I need each line of the entries below that includes the string "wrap".

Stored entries
======
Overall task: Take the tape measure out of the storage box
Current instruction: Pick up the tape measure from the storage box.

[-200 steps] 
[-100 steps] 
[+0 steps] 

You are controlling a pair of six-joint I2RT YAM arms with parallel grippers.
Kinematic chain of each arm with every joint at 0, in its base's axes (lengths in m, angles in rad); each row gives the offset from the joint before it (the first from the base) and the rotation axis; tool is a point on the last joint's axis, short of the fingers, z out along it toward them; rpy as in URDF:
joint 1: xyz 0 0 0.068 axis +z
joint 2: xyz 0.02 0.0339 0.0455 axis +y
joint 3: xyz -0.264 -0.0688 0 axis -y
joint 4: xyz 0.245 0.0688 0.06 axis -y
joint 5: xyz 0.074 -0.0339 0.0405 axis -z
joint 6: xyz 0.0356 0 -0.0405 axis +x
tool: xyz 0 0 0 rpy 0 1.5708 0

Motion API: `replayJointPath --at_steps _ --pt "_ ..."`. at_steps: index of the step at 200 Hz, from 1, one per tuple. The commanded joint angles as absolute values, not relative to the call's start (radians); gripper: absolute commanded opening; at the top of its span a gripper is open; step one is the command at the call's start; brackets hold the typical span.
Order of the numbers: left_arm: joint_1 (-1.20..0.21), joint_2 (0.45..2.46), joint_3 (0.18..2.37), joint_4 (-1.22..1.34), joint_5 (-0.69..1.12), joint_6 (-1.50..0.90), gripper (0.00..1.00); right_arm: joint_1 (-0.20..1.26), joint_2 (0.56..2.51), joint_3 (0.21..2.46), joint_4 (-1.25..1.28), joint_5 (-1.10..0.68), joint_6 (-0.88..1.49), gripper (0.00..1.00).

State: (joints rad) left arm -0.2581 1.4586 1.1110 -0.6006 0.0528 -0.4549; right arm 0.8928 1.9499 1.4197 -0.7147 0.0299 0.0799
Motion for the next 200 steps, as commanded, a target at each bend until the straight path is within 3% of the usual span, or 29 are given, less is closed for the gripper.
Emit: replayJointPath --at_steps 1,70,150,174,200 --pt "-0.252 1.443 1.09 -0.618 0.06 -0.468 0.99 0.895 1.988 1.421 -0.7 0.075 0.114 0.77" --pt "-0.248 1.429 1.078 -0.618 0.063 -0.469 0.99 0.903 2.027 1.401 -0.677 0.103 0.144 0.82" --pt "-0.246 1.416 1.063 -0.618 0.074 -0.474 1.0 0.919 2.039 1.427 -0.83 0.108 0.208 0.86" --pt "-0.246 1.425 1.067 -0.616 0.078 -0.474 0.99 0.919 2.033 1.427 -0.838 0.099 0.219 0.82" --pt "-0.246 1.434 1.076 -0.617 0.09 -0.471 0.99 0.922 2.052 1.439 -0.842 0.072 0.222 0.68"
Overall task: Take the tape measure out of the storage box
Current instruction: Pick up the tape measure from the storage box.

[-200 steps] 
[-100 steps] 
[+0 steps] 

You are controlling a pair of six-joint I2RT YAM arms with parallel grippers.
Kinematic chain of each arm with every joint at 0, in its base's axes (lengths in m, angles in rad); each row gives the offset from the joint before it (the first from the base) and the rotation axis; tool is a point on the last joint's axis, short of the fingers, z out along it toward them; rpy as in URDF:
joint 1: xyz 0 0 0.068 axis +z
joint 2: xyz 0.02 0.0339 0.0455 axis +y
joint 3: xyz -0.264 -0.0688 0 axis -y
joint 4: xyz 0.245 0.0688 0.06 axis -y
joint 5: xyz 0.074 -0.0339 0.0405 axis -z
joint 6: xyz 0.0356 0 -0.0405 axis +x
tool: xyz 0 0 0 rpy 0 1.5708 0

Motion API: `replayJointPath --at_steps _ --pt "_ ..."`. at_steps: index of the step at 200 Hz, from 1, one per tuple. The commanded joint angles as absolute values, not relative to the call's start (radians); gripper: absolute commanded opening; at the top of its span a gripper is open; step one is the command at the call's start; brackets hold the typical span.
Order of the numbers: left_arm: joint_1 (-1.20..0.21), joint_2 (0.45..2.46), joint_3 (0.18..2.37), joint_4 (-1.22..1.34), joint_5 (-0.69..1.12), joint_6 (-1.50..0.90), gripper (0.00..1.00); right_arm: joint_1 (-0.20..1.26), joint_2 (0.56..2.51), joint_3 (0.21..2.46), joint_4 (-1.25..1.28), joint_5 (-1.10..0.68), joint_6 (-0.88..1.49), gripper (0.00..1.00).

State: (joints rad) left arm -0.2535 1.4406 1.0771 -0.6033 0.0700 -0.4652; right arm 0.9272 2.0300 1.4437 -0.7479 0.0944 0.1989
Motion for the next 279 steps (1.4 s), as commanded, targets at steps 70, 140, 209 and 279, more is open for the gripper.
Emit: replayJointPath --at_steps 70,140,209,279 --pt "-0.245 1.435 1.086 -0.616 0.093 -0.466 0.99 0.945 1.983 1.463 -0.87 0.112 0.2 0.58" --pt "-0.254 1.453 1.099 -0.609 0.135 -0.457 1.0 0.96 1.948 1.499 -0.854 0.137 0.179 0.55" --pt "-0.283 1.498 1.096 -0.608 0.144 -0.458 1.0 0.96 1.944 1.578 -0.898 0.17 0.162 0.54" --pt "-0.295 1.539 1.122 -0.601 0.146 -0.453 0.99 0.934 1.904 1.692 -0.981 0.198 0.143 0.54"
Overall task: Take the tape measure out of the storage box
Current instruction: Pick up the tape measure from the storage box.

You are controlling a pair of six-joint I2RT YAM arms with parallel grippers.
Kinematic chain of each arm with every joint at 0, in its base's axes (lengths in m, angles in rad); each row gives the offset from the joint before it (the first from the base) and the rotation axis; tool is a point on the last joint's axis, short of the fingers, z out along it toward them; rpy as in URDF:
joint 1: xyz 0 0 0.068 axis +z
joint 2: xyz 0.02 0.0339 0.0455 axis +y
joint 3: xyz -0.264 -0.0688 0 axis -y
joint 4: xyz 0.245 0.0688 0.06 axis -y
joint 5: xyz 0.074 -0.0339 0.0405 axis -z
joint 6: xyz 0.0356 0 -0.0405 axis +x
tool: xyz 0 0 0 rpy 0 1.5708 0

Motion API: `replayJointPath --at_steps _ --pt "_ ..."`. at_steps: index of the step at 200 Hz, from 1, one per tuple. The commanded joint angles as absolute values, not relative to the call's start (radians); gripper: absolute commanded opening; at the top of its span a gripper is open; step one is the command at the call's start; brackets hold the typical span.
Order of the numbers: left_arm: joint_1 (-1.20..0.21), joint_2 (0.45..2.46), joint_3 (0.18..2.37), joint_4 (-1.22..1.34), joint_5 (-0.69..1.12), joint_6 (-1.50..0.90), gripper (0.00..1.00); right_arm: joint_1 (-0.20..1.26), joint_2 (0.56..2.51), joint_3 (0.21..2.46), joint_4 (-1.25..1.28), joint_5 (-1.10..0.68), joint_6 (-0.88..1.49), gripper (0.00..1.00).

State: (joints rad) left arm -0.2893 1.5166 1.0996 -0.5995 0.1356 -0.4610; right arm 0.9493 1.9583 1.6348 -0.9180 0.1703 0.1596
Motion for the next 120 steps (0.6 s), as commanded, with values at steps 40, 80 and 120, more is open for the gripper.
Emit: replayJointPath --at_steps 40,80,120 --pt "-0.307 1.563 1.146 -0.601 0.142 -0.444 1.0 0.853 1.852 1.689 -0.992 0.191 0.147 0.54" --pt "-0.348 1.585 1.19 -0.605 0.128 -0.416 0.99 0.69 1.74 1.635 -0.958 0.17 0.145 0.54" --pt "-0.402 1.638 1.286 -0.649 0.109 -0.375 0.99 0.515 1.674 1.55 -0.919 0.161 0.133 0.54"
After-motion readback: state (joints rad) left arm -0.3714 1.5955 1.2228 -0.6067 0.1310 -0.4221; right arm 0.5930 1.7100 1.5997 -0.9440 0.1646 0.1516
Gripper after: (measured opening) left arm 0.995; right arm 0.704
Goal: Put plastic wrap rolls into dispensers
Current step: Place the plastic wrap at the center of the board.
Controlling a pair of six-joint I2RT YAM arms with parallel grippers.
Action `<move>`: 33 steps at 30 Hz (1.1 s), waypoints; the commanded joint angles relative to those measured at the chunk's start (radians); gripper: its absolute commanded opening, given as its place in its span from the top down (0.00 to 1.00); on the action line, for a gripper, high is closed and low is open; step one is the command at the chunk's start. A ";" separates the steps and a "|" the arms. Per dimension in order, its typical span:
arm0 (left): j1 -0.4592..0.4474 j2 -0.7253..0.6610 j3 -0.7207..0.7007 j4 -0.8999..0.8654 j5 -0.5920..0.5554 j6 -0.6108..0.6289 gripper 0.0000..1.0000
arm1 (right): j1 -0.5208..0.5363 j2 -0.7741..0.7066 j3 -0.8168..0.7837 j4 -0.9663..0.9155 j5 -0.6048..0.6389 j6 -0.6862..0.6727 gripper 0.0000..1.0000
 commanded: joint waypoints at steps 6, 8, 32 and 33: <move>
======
# TASK OUTPUT:
Goal: Put plastic wrap rolls into dispensers
Current step: Place the plastic wrap at the center of the board.

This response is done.